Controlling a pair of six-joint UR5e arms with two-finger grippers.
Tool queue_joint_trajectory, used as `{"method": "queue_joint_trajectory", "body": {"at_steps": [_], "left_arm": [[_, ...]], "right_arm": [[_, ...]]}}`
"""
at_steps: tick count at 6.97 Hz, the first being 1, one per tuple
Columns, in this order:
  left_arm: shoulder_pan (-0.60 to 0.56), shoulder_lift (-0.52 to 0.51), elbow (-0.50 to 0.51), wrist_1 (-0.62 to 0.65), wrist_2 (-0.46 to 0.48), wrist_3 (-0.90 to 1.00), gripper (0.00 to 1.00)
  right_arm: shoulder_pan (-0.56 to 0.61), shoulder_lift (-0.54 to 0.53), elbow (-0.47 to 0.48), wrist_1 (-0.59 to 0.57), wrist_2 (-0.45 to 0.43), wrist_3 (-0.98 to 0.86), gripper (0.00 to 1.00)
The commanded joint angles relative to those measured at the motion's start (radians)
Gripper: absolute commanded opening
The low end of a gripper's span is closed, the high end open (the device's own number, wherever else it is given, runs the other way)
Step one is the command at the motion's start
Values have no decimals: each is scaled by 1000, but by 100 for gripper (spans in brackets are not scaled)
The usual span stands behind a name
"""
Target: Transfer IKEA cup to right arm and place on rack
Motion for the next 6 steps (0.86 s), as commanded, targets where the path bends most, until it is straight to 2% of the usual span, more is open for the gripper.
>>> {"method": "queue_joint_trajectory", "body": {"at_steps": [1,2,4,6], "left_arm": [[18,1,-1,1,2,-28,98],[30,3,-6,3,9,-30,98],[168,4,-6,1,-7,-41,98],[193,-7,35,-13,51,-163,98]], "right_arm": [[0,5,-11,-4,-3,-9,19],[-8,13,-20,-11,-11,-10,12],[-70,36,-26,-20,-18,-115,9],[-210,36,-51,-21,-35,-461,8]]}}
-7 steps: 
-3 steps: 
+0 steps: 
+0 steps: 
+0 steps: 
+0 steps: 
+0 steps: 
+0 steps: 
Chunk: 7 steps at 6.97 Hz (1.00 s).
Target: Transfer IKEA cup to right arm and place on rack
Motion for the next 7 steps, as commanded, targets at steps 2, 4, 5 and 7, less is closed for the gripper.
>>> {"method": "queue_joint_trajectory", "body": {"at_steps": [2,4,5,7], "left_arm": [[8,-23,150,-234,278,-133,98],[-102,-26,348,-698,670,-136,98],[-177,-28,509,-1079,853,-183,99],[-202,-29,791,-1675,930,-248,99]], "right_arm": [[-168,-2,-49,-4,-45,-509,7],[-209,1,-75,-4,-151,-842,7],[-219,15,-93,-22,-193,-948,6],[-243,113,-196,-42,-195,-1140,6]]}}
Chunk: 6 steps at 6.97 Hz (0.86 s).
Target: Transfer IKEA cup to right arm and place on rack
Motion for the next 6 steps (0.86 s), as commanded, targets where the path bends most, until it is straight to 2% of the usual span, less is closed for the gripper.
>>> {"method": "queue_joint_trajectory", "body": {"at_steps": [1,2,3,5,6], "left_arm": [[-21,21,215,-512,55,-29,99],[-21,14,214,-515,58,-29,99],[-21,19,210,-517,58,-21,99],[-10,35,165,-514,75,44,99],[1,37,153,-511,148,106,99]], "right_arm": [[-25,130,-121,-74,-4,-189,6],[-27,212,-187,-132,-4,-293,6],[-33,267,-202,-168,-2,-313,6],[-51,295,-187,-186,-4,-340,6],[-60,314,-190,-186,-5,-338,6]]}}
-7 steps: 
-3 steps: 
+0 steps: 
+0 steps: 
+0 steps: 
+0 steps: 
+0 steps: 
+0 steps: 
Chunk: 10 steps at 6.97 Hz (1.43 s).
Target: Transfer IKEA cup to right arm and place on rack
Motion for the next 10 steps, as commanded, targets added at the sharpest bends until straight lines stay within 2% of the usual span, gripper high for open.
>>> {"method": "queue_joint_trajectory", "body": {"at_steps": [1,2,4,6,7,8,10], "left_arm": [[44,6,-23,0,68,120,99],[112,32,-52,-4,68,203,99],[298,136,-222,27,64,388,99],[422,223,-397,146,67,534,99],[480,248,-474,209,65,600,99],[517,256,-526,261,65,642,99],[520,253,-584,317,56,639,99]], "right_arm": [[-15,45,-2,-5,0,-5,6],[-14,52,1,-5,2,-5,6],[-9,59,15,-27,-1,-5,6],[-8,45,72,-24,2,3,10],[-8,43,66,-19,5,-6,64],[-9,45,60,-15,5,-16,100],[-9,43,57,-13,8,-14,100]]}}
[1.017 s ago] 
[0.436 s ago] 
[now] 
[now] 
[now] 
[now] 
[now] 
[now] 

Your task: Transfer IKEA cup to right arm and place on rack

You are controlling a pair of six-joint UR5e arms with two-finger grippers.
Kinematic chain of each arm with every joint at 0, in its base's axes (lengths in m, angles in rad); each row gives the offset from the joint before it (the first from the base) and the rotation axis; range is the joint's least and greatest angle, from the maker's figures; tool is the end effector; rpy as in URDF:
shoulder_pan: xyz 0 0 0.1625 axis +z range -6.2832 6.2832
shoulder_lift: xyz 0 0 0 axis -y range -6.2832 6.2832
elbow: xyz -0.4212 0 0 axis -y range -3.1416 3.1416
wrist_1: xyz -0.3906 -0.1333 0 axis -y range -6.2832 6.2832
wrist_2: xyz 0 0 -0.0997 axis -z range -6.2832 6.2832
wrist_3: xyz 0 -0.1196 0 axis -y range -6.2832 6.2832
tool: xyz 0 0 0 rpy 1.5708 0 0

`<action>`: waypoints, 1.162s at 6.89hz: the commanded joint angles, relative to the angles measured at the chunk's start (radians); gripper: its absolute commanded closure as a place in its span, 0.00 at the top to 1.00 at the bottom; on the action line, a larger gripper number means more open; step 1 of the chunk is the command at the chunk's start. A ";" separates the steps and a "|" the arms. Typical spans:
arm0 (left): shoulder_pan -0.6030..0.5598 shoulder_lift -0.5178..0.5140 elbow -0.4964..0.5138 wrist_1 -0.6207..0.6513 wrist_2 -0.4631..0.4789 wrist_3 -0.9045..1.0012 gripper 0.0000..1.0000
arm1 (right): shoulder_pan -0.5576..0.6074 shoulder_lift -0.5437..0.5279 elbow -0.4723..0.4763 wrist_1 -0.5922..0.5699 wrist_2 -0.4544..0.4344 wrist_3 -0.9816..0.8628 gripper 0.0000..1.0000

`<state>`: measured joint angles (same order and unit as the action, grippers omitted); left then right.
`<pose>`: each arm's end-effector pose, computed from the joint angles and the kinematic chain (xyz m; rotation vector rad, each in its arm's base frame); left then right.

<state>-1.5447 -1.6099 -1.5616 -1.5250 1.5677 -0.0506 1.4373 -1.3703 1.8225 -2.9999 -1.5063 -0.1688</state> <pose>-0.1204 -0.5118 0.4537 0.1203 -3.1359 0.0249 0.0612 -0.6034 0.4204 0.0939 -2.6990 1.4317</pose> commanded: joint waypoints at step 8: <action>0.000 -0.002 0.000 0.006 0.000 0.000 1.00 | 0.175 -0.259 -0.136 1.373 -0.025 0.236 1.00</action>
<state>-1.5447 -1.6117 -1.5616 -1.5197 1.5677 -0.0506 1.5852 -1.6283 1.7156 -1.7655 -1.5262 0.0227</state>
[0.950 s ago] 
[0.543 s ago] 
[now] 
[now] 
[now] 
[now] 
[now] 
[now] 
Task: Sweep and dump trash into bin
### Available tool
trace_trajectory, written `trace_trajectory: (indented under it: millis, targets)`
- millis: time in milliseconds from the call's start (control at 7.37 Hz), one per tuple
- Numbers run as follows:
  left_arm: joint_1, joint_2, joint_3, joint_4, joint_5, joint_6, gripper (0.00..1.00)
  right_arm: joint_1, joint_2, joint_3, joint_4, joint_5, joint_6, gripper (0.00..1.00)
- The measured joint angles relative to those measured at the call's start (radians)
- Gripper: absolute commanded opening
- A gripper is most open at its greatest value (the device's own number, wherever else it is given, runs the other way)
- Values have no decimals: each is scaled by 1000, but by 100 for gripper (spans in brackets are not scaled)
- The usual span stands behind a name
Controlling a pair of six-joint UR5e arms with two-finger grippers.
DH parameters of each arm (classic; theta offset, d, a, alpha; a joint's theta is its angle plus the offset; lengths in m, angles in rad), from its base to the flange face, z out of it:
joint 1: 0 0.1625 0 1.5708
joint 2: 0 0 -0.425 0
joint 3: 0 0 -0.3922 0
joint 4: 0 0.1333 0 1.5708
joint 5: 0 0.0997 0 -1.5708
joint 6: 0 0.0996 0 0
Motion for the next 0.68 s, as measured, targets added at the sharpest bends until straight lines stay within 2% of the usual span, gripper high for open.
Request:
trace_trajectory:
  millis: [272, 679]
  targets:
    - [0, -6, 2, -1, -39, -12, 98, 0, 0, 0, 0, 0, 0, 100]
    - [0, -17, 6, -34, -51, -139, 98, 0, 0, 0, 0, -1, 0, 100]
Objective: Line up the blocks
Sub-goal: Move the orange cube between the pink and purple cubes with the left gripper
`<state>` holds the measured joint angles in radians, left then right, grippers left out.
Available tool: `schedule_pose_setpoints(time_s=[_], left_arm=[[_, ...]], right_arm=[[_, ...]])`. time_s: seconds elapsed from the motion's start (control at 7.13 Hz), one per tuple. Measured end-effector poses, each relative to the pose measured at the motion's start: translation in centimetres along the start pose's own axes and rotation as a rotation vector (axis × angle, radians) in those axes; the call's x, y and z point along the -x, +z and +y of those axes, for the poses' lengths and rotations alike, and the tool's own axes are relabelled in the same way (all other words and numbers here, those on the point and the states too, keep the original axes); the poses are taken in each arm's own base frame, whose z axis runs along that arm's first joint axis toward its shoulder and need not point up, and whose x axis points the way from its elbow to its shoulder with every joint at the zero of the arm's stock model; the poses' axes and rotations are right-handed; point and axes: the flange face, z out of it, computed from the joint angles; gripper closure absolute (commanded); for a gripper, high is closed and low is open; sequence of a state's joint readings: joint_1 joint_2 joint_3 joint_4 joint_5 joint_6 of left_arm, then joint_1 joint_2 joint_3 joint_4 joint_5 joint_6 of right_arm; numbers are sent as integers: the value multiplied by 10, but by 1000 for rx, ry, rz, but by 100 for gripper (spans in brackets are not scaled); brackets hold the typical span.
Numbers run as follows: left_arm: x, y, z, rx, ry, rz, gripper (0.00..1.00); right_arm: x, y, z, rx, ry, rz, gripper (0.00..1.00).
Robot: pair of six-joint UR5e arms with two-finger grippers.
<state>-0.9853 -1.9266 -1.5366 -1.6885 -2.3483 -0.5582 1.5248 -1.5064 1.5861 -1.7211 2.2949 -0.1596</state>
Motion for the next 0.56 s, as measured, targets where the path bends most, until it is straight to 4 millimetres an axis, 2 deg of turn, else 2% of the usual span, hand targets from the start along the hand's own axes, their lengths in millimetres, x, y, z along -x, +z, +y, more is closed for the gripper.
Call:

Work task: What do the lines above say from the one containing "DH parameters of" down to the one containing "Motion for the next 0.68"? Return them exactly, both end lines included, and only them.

Answer box:
DH parameters of each arm (classic; theta offset, d, a, alpha; a joint's theta is its angle plus the offset; lengths in m, angles in rad), from its base to the flange face, z out of it:
joint 1: 0 0.1625 0 1.5708
joint 2: 0 0 -0.425 0
joint 3: 0 0 -0.3922 0
joint 4: 0 0.1333 0 1.5708
joint 5: 0 0.0997 0 -1.5708
joint 6: 0 0.0996 0 0
Motion for the next 0.68 s, as measured, targets added at the sharpest bends until straight lines stay within 2% of the usual span, gripper high for open.

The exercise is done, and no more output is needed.